VIVRE LE TEMPS

Jon 3, 1-10 ; Mt 20, 1-16

(30 août 1988)

Homélie du Frère Daniel BOURGEOIS

 

C

ette parabole devrait nous ramener à cette question qui est extrêmement importante dans notre vie : comment vivons-nous le temps qui nous est donné ?

Ce qui est le péché, de la part des premiers vignerons embauchés, c'est de n'avoir pas compris que le temps, n'importe quel temps, qu'il soit celui du début, du milieu ou de la fin du jour, est toujours le temps pour rencontrer Dieu. Le seul sens des temps qui nous sont donnés tout au long de notre vie, c'est d'abord de faire que ce temps soit comme le récepta­cle de cette rencontre de Dieu. Dieu n'a qu'une envie. Il veut se promener sur la place publique du monde, et au fur et à mesure qu'Il rencontre des hommes, Il veut simplement leur dire : "Viens à ma Vigne ! Entre dans mon royaume !" Et si on est appelé au début du jour, tant mieux, même si cela coûte parfois.
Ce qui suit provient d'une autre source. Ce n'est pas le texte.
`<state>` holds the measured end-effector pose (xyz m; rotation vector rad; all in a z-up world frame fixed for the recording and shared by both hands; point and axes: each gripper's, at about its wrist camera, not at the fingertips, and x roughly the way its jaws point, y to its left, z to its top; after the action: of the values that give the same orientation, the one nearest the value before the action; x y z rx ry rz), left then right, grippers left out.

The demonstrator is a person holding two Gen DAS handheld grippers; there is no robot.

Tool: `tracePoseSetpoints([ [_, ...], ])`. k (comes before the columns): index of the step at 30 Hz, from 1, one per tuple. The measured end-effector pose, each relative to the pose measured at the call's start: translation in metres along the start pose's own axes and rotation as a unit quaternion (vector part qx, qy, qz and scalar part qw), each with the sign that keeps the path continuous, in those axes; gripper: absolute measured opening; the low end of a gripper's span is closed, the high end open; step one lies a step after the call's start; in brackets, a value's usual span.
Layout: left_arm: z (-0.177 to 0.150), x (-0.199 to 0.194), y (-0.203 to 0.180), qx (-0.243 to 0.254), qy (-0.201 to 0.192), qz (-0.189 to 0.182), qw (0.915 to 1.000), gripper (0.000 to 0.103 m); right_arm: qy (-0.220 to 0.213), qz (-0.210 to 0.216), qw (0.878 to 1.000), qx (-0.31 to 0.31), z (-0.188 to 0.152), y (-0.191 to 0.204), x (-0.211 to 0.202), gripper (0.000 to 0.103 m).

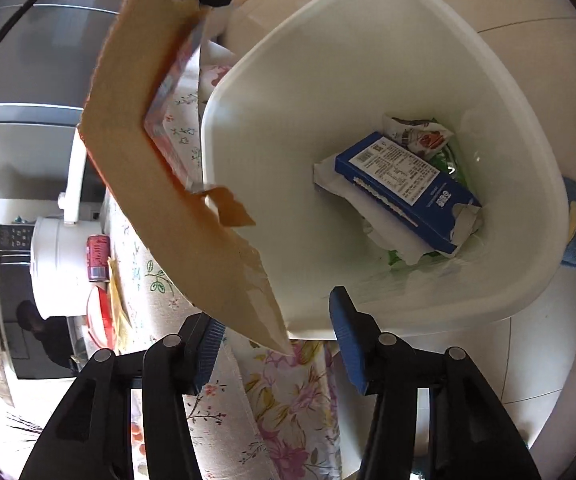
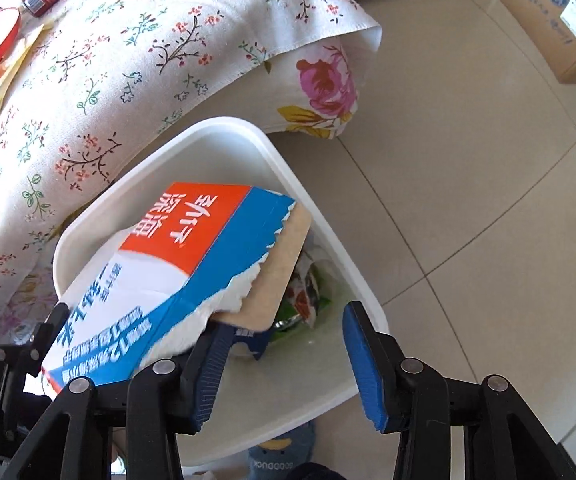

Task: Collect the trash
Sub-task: 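Open the right tool dropping the blue box while the left tool drops the orange bag, then move both tools back over the table toward the red-rimmed lid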

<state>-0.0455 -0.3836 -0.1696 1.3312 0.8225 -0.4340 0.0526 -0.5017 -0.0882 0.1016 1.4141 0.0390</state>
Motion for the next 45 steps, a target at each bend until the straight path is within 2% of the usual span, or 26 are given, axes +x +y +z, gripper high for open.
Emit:
tracePoseSetpoints([
  [2,0.001,-0.003,-0.001,0.003,-0.006,-0.015,0.9999,0.055,-0.004,0.001,1.000,0.001,0.001,-0.002,-0.003,0.060],
  [7,-0.001,-0.011,-0.004,0.015,-0.018,-0.036,0.9991,0.055,0.013,0.009,1.000,-0.016,0.001,0.008,0.007,0.061],
  [11,-0.006,-0.019,0.014,-0.007,-0.021,-0.097,0.9951,0.056,0.015,0.023,1.000,-0.015,0.001,0.009,0.007,0.061],
  [14,-0.010,-0.022,0.039,-0.053,-0.023,-0.127,0.9902,0.057,0.015,0.037,0.999,-0.010,0.003,0.008,0.005,0.061],
  [18,-0.027,-0.030,0.088,-0.127,-0.038,-0.170,0.9765,0.057,0.016,0.053,0.998,-0.003,0.006,0.008,0.004,0.061],
  [21,-0.044,-0.033,0.130,-0.194,-0.046,-0.171,0.9650,0.057,0.014,0.045,0.999,-0.004,0.009,0.010,0.004,0.061],
  [25,-0.067,-0.025,0.175,-0.274,-0.033,-0.155,0.9485,0.057,0.023,0.042,0.999,-0.018,0.009,0.021,0.014,0.062],
  [27,-0.081,-0.020,0.194,-0.320,-0.025,-0.152,0.9349,0.057,0.024,0.044,0.998,-0.025,0.010,0.027,0.016,0.062],
  [29,-0.099,-0.011,0.218,-0.375,-0.015,-0.156,0.9138,0.057,0.017,0.045,0.999,-0.025,0.012,0.030,0.014,0.062],
  [31,-0.123,-0.002,0.243,-0.435,-0.004,-0.157,0.8868,0.057,0.002,0.053,0.998,-0.021,0.016,0.032,0.007,0.062],
  [34,-0.166,0.013,0.276,-0.519,0.013,-0.158,0.8399,0.057,-0.020,0.075,0.997,-0.005,0.025,0.035,-0.003,0.062],
  [36,-0.192,0.020,0.294,-0.565,0.013,-0.170,0.8076,0.057,-0.034,0.094,0.995,0.001,0.032,0.040,-0.010,0.062],
  [38,-0.213,0.027,0.309,-0.597,0.012,-0.183,0.7807,0.057,-0.046,0.109,0.993,0.006,0.040,0.046,-0.015,0.066],
  [40,-0.226,0.033,0.319,-0.615,0.015,-0.186,0.7659,0.057,-0.051,0.129,0.990,0.009,0.048,0.054,-0.016,0.067],
  [43,-0.240,0.045,0.335,-0.626,0.014,-0.191,0.7558,0.057,-0.048,0.170,0.984,0.014,0.062,0.074,-0.014,0.067],
  [44,-0.248,0.048,0.341,-0.634,0.014,-0.194,0.7483,0.057,-0.044,0.186,0.981,0.015,0.067,0.081,-0.013,0.067],
  [45,-0.256,0.053,0.348,-0.646,0.013,-0.198,0.7373,0.057,-0.040,0.204,0.978,0.015,0.072,0.089,-0.010,0.067],
])
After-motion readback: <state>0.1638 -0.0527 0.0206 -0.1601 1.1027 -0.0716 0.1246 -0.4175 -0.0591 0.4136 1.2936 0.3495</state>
Et si on est appelé tout à la fin, tant mieux encore, car il n'est jamais trop tard. Mais, dans un cas comme dans l'au­tre, chaque rencontre est singulière, chaque rencontre est unique, chaque temps trouve sa plénitude à partir de cette irruption de Dieu et son royaume dans la vie d'un homme. Dès lors, toute comparaison n'a aucun sens.

Et ce que le maître ne supporte pas, c'est pré­cisément ce regard. Si les ouvriers de la première heure regardent de travers ceux de la dernière heure qui reçoivent leur denier, c'est parce qu'ils n'ont pas compris, au moment où ils étaient embauchés, que l'intérêt de l'affaire n'était pas le denier mais le fait de rencontrer le maître. Et que par conséquent, le maître se sent ravalé à une valeur d'un denier quand il voit le regard jaloux des ouvriers de la première heure être envieux du sort des ouvriers de la dernière heure. Et cela combien de fois n'en avons-nous pas nous-mê­mes éprouvé la tentation ?
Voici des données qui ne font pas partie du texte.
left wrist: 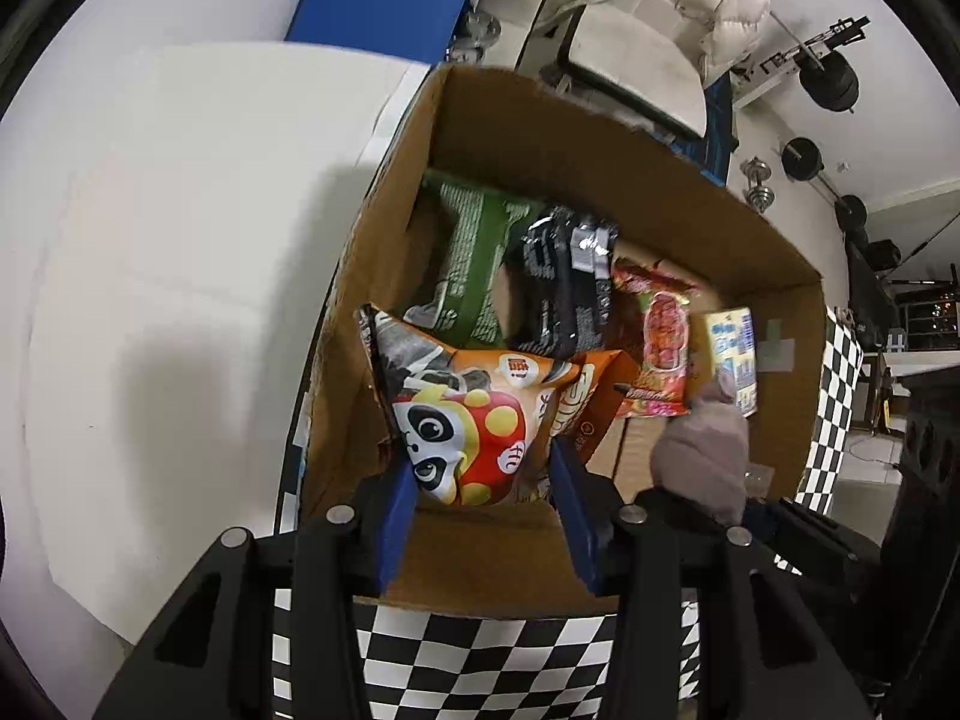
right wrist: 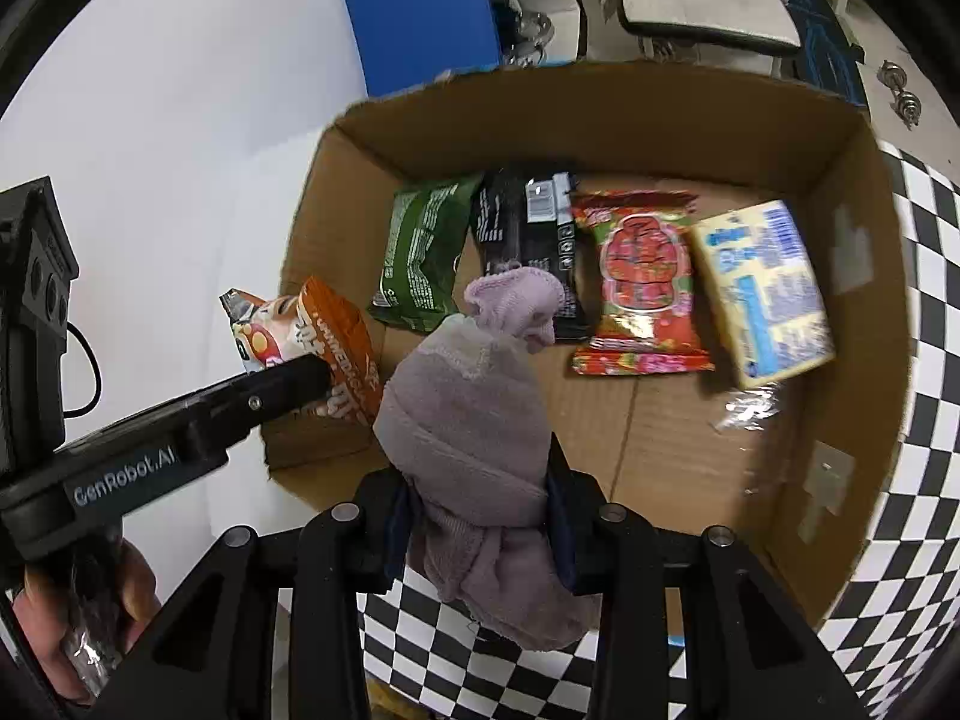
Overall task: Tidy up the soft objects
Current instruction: 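Carry the panda bag and mauve cloth over the box, then lower the panda bag and mauve cloth into the box and open both grippers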
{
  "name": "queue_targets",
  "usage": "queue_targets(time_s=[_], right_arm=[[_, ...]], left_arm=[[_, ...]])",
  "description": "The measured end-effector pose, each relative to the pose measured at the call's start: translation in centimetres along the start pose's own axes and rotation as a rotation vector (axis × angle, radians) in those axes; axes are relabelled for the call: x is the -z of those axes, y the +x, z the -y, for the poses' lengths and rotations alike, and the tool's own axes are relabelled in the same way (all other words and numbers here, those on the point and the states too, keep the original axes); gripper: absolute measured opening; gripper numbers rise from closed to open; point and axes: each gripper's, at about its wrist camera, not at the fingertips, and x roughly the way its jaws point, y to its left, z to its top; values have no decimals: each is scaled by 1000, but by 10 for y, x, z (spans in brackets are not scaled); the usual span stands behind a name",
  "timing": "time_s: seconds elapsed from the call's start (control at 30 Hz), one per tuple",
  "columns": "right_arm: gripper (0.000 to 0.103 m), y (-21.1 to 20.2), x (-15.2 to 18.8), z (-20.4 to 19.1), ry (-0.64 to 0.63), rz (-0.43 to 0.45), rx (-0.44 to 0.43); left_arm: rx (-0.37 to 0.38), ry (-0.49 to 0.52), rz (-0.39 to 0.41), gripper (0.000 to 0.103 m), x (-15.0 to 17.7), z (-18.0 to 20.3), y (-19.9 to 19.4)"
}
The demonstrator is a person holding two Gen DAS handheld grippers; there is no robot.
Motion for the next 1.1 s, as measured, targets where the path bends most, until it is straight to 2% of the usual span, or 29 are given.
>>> queue_targets(time_s=[0.13,0.17,0.27,0.4,0.47,0.53,0.6,0.73,1.1], right_arm=[[43,26,-7,2,14,-55,-7],[50,30,-7,3,19,-62,-5],[95,35,-6,5,21,-56,26],[97,32,-1,6,5,-52,73],[97,28,2,5,-21,-31,137],[102,22,6,4,-41,-11,191],[103,15,10,8,-43,9,248],[103,-4,21,15,-36,63,329],[103,-62,52,22,-22,141,272]], left_arm=[[-15,0,-69,42,-3,-7,15],[-14,7,-78,42,-3,-7,17],[-47,30,-74,43,-4,-8,18],[-95,70,-47,62,0,-4,17],[-118,90,-18,68,3,0,14],[-142,110,17,85,9,5,9],[-187,134,62,93,15,12,3],[-251,176,161,99,30,24,-15],[-250,221,302,100,60,66,-63]])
Tout est là, pour nous, de savoir que chaque instant de notre vie est le temps de la rencontre du maître de la vigne. Et dès lors, la seule chose qui nous est demandée, ce n'est pas de savoir quelle est la ré­compense de l'autre, ce n'est même pas de savoir quelle récompense, en réalité nous mériterions. Nous ne méritons pas de récompense à partir du moment où le Seigneur nous a fait la grâce d'entrer dans sa vigne pour y travailler. Déjà, le fait même de nous y être donné à fond était la joie même de rencontrer Dieu.
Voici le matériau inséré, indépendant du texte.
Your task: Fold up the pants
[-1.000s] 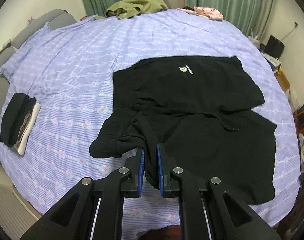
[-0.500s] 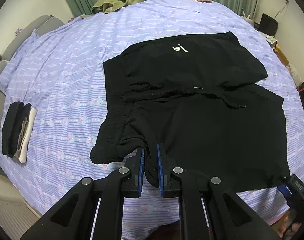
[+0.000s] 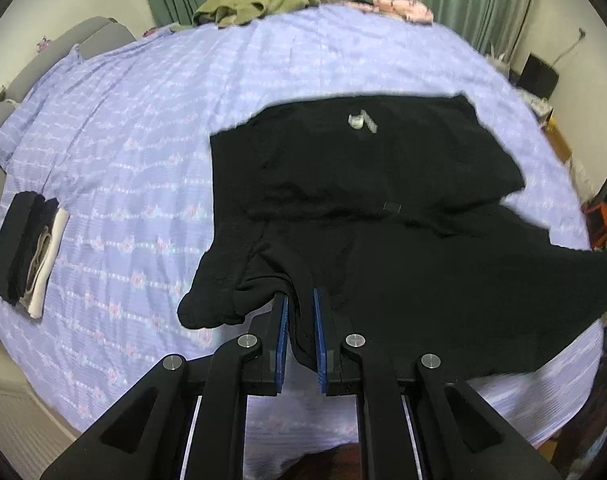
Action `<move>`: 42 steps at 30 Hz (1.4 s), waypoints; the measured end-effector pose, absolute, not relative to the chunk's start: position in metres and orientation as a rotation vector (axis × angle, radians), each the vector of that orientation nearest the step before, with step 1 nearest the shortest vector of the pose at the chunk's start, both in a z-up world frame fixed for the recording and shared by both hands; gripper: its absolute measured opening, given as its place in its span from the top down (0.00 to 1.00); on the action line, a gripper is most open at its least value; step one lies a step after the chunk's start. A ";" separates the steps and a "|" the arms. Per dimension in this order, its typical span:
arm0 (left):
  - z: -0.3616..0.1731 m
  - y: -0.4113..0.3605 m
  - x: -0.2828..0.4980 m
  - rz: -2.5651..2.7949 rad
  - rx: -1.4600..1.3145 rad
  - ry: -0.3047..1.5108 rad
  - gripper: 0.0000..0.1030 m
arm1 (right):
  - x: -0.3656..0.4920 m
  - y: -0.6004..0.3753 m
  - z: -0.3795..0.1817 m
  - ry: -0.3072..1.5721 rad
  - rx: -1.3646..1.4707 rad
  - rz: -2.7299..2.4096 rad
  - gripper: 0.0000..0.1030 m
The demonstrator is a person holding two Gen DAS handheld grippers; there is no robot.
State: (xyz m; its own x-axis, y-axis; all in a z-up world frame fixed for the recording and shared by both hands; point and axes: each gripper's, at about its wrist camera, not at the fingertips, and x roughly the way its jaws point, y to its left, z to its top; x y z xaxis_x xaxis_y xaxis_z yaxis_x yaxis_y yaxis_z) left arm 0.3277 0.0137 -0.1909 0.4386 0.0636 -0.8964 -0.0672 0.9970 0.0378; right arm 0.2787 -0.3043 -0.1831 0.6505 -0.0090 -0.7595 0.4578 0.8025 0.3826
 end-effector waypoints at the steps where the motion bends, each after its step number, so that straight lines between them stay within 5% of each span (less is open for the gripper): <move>1: -0.184 0.014 0.333 0.078 -0.014 1.097 0.88 | 0.288 -0.304 -0.168 0.792 0.587 -0.272 0.95; 8: -0.142 0.032 0.404 0.113 -0.070 0.926 0.98 | 0.394 -0.293 -0.107 0.619 0.521 -0.223 0.96; 17: -0.183 0.053 0.517 -0.004 -0.002 0.922 0.98 | 0.553 -0.275 -0.165 0.729 0.503 -0.203 0.97; 21: -0.194 0.040 0.523 -0.125 0.146 0.957 0.66 | 0.605 -0.257 -0.192 0.803 0.436 -0.189 0.97; 29: -0.225 0.037 0.524 -0.127 0.184 1.016 0.55 | 0.674 -0.214 -0.234 0.910 0.298 -0.119 0.96; 30: -0.228 0.038 0.525 -0.125 0.174 1.024 0.52 | 0.681 -0.208 -0.238 0.937 0.274 -0.093 0.93; 32: -0.230 0.039 0.525 -0.130 0.159 1.031 0.48 | 0.688 -0.201 -0.242 0.976 0.216 -0.063 0.52; 33: -0.229 0.038 0.523 -0.128 0.164 1.026 0.45 | 0.686 -0.200 -0.238 0.962 0.193 -0.072 0.45; 42: -0.204 0.022 0.444 -0.184 0.259 0.932 0.36 | 0.596 -0.204 -0.155 0.741 -0.008 -0.171 0.26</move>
State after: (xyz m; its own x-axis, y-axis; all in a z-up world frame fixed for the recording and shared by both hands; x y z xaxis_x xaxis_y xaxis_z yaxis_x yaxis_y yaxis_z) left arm 0.4443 0.0222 -0.2041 0.5837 -0.0442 -0.8107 0.2666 0.9536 0.1400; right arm 0.5963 -0.2039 -0.1547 0.7247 -0.1576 -0.6708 0.1517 0.9861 -0.0678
En ce jour où, une fois encore comme des ou­vriers de la "énième" heure, car après tout peu im­porte l'heure à laquelle nous sommes embauchés, comme ces ouvriers, nous allons venir, ici à cette table et recevoir le pain de ce jour et le sang qui nous a sauvés. Ne regardons pas ce don de Dieu avec un œil jaloux ou possessif. Il nous est donné, à nous, pour entrer dans le royaume des cieux, parce que dans sa bonté Dieu n'a pas d'autre chose à nous donner que ce denier-là, la chair de son Fils.